Numerical simulation of Interfacial topology over natural superhydrophobic surfaces

Natural superhydrophobic surfaces (nSHS), such as those on lotus and salvinia leaves, provide an evolutionary blueprint for advanced drag-reducing materials. Understanding how the intricate micro/nanostructures of these surfaces maintain air entrapment under varying pressures is crucial for engineering durable synthetic analogues. However, predictive modeling is limited by the challenge of accurately representing these complex 3D topographies and the resulting fluid interface dynamics. In this pioneering study, we address this gap by developing high-resolution numerical models of natural SHS, including lotus, salvinia, and rice leaves, based on their measured microscale geometries. We employ a variational level set method to simulate the topology of the air-water interface as a function of applied pressure. Our simulations provide a detailed statistical description of the interface, quantifying the volume of entrapped air and the liquid-solid contact area for each surface.
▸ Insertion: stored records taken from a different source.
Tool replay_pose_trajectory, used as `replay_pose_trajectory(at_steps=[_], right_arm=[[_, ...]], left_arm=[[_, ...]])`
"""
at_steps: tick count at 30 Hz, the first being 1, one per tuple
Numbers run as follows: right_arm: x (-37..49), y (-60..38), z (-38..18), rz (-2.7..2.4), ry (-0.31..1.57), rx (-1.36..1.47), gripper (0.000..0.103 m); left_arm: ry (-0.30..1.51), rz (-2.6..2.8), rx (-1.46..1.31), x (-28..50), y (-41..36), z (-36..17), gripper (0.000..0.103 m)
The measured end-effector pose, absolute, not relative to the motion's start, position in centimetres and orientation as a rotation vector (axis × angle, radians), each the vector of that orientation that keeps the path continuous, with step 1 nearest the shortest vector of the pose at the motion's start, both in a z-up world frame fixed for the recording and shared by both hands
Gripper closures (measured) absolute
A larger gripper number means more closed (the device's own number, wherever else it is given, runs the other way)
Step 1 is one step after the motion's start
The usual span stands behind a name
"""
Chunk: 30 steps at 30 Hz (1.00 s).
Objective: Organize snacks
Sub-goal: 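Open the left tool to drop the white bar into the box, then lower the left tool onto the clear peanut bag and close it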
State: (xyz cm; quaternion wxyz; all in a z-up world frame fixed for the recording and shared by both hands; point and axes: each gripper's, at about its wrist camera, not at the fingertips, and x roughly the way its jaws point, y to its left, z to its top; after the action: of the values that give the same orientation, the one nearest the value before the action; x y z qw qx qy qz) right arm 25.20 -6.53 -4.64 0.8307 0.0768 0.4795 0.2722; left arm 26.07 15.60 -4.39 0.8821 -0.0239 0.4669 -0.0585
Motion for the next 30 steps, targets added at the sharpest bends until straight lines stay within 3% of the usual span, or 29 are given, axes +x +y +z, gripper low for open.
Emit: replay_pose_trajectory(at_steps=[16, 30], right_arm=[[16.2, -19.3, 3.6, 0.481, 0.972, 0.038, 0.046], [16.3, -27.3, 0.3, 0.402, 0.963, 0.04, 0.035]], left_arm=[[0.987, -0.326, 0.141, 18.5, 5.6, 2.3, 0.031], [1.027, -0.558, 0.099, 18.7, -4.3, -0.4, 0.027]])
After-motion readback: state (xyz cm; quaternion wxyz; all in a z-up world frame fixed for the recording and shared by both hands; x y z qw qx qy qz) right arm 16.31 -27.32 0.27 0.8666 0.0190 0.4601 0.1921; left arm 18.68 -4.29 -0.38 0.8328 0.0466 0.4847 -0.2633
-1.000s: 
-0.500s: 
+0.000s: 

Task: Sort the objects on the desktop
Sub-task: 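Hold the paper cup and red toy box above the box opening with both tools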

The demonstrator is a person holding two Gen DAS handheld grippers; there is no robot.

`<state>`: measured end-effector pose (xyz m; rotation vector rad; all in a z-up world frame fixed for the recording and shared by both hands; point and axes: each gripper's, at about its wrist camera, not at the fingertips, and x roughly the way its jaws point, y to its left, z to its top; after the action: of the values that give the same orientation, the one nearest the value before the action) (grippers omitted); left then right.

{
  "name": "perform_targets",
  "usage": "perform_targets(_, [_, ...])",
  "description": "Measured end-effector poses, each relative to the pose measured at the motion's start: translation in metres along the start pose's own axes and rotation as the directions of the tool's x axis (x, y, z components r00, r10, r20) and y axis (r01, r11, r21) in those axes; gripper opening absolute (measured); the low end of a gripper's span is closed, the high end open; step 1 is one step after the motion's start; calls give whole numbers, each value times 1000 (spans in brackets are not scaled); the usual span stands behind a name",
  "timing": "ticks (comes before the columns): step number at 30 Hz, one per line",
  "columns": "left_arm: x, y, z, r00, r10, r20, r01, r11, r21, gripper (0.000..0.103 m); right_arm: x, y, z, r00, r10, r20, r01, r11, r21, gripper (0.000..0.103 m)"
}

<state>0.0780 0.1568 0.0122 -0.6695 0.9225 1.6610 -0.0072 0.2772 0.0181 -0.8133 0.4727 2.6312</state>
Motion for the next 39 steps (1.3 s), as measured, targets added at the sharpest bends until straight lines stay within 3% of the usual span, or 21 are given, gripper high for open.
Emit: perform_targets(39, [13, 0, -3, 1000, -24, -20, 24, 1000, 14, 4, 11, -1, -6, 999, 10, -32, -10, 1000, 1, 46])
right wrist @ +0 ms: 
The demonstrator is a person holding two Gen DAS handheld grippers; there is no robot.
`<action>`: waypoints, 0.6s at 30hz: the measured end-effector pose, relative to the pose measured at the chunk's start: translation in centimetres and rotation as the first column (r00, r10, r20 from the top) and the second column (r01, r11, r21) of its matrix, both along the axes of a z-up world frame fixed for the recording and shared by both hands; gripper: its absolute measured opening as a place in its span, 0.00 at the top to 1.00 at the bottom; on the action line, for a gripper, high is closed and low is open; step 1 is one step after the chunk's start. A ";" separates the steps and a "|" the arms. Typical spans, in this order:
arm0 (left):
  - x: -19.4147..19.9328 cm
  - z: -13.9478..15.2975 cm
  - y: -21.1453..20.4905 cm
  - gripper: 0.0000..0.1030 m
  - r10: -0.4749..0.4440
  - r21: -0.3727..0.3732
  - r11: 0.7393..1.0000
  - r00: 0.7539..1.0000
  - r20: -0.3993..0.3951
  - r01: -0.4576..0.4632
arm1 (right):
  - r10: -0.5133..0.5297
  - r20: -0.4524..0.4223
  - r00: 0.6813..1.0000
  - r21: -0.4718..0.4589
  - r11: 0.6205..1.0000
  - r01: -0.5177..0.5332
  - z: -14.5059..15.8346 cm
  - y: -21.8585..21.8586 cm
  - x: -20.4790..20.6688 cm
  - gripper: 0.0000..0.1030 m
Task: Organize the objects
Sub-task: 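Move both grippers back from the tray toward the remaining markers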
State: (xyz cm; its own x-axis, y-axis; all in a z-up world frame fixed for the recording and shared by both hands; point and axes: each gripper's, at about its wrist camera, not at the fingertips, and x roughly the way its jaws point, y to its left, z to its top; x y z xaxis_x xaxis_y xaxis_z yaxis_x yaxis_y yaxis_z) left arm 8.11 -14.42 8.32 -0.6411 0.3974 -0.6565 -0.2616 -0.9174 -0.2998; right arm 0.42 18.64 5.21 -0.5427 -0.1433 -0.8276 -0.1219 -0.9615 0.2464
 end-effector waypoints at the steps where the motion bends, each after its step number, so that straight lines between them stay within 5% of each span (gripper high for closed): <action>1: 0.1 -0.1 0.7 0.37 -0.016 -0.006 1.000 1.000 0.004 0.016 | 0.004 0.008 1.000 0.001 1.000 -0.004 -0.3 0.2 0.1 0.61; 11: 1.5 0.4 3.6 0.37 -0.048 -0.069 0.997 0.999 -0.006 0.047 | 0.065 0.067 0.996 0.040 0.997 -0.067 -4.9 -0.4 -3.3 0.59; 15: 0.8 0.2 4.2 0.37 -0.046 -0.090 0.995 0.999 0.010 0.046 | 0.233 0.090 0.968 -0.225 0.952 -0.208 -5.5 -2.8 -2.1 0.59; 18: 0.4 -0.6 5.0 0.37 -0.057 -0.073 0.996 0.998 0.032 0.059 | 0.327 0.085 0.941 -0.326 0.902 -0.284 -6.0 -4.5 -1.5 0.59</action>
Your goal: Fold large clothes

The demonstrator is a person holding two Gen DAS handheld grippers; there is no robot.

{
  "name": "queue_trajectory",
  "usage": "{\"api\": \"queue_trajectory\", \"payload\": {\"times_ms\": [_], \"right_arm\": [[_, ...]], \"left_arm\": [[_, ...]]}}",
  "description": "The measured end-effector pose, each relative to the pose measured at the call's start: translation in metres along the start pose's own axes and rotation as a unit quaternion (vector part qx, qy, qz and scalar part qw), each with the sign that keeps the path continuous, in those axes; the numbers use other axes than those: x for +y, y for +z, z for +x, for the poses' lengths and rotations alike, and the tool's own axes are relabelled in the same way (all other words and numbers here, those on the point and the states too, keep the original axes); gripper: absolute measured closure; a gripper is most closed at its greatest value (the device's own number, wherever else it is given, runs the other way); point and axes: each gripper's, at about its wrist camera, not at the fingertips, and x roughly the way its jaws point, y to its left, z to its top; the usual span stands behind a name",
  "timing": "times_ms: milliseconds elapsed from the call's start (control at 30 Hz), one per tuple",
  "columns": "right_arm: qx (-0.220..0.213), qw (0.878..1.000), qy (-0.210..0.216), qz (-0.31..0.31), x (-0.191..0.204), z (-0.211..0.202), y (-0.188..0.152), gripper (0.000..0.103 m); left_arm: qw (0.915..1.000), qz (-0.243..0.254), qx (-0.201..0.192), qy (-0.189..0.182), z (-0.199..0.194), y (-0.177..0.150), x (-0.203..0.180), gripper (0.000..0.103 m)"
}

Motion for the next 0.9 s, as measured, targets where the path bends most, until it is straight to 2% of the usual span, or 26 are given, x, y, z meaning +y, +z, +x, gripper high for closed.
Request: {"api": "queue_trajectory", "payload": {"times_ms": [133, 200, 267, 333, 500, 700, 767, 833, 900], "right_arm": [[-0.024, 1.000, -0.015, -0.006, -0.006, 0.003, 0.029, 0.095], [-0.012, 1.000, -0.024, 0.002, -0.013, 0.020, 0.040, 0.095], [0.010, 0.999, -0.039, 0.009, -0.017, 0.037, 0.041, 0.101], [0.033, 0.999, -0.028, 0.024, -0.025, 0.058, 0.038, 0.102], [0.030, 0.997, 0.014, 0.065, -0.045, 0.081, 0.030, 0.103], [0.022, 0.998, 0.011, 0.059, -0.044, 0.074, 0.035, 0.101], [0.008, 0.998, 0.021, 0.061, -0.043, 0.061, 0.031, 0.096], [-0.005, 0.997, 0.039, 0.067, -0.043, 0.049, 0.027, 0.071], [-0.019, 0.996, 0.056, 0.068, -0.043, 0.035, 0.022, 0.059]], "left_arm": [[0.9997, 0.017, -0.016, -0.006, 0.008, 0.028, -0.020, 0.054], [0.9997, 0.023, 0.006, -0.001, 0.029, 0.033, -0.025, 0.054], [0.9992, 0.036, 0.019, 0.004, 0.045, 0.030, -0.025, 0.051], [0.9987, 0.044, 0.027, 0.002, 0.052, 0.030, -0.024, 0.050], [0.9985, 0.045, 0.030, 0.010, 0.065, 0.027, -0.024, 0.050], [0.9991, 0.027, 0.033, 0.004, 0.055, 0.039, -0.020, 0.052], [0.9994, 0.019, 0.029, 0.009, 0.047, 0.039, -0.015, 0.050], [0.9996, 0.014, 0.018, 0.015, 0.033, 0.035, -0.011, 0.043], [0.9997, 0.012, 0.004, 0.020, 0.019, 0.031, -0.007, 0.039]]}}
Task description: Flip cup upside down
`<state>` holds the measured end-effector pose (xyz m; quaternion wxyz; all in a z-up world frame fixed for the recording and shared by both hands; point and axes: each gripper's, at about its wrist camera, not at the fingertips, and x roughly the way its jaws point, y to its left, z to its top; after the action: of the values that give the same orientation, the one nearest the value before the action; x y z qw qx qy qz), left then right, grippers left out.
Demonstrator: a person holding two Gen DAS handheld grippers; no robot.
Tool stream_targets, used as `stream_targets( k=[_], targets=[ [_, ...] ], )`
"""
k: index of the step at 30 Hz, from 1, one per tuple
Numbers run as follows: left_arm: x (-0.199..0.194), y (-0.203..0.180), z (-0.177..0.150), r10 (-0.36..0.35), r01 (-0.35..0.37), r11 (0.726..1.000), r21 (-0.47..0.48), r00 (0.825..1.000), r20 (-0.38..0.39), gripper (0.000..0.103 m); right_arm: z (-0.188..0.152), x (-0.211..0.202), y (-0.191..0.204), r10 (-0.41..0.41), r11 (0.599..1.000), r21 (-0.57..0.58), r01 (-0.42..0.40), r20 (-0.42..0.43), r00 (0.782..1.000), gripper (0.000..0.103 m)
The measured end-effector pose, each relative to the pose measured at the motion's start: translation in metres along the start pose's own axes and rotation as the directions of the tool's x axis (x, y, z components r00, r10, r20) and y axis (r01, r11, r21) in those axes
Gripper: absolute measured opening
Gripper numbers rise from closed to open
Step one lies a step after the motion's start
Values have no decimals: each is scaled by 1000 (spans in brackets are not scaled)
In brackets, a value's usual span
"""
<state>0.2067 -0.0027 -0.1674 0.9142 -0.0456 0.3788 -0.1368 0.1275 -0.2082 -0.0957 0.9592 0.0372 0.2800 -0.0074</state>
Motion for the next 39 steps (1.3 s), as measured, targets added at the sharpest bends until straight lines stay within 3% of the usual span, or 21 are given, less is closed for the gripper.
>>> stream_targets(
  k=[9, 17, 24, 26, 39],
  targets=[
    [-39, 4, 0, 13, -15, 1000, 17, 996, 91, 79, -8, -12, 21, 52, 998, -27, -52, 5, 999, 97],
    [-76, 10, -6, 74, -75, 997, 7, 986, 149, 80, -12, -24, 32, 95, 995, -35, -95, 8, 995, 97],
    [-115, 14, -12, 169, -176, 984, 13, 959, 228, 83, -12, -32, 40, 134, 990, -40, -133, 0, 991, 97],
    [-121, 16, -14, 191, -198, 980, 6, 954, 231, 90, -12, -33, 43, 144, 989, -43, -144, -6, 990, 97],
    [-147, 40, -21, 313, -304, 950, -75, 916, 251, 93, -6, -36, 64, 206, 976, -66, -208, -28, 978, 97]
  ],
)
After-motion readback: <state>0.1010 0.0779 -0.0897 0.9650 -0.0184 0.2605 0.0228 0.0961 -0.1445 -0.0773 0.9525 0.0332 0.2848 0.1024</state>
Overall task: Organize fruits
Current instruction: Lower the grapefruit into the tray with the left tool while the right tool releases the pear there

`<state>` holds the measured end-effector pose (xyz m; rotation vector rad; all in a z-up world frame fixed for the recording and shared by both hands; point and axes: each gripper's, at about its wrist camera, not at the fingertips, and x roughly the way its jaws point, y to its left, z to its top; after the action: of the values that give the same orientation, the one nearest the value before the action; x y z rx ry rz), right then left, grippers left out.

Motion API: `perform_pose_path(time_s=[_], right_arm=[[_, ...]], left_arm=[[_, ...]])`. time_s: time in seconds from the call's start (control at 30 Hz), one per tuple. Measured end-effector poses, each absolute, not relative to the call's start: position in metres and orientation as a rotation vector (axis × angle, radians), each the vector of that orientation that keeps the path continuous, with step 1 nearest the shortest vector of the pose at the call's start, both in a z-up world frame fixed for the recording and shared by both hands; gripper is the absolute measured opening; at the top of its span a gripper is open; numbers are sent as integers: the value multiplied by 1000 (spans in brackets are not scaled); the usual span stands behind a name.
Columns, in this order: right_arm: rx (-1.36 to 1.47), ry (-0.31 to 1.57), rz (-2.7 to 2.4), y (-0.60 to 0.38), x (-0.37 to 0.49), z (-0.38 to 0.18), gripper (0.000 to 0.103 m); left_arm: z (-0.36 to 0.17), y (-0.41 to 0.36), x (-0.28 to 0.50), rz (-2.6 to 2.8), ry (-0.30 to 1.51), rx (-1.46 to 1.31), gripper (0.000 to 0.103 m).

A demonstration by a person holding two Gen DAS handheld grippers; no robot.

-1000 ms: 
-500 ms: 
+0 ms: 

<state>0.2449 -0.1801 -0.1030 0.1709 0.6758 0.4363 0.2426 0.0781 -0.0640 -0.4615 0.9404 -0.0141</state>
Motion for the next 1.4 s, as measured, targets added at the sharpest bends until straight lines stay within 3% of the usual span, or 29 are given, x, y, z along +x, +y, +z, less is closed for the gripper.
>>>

We compare and contrast the stability of the air-water interface across the different leaf structures, revealing distinct responses to increasing pressure. These results elucidate the structure-function relationships that govern the robustness of the Cassie-Baxter state on each natural surface, presenting a powerful tool for the numerical simulation and optimization of bio-inspired surfaces for a wide range of engineering applications.